> _ASSIGNMENT_:
Look through the data below and return each line where "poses" appears.

> _DATA BLOCK_:
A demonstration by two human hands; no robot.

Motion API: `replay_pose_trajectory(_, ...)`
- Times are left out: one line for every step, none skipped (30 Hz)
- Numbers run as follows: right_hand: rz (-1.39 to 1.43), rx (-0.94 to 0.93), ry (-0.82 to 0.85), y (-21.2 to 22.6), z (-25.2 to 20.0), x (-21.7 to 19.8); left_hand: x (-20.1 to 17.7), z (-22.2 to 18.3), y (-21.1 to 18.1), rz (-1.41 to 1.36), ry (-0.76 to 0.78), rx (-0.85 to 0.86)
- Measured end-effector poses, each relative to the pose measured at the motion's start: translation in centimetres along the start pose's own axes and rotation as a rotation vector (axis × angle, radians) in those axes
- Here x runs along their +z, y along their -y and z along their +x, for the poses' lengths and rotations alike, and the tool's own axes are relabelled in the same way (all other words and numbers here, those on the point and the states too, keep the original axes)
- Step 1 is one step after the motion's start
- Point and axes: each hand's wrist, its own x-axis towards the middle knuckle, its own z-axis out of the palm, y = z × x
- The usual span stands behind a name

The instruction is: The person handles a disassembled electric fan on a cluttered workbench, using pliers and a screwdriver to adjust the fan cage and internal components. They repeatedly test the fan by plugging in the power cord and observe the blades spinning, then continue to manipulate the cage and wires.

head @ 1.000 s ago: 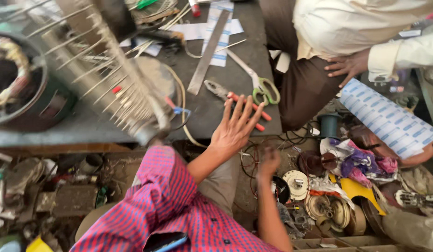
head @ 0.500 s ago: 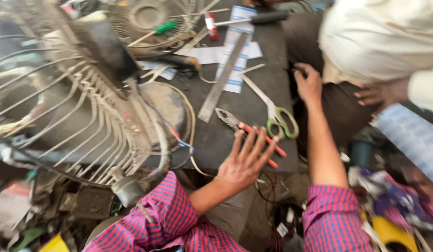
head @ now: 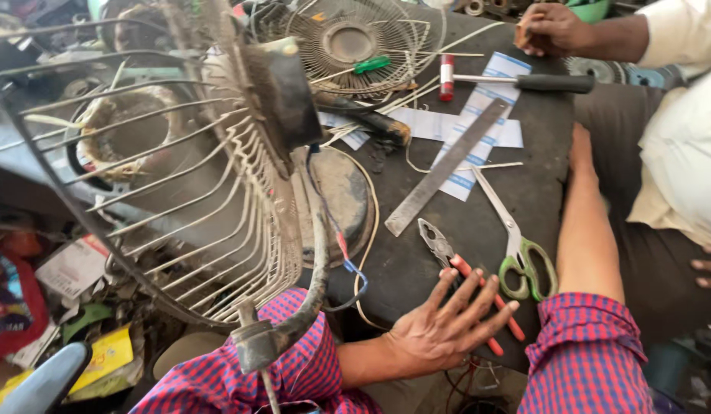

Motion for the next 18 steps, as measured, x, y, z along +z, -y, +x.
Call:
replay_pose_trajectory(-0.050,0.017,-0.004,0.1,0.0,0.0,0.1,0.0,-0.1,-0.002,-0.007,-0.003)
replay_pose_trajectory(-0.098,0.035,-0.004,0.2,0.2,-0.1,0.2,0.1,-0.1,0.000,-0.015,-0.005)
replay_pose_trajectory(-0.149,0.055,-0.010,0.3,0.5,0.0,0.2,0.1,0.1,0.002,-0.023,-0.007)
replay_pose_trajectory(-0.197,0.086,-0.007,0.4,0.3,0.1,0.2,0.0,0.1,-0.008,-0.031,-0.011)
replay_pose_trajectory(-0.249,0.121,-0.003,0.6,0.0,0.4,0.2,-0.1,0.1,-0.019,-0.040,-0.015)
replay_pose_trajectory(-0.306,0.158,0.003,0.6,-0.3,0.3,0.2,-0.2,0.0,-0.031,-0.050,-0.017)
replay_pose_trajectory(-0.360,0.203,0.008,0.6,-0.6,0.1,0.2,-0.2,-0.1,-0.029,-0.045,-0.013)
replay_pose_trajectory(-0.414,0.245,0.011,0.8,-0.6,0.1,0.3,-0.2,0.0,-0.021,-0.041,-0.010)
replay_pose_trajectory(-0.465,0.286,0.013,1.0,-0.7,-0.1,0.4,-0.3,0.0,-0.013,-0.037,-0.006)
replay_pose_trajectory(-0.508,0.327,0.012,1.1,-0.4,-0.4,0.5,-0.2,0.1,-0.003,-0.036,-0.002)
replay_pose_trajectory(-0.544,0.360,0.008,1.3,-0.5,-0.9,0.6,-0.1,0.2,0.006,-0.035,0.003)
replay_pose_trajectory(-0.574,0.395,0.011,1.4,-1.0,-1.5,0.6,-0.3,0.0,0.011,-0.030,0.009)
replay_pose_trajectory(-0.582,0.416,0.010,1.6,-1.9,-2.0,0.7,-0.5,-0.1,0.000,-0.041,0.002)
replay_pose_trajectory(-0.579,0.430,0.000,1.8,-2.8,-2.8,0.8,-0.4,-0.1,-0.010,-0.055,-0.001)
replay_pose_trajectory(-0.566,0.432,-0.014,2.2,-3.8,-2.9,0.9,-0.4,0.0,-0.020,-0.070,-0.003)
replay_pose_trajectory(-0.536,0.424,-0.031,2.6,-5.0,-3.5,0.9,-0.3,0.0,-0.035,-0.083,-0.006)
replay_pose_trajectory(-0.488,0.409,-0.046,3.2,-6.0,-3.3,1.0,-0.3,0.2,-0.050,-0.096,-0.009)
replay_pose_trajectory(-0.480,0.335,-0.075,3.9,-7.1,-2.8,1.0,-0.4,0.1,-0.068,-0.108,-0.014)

> _EXPECTED ANSWER_:
- Measured end-effector poses, each relative to the pose measured at the motion's start: translation in centimetres along the start pose's own axes and rotation as a rotation vector (axis × angle, radians) in those axes
- Here x runs along their +z, y along their -y and z along their +x, for the poses' lengths and rotations alike, and the tool's own axes are relabelled in the same way (all other words and numbers here, those on the point and the states too, keep the original axes)

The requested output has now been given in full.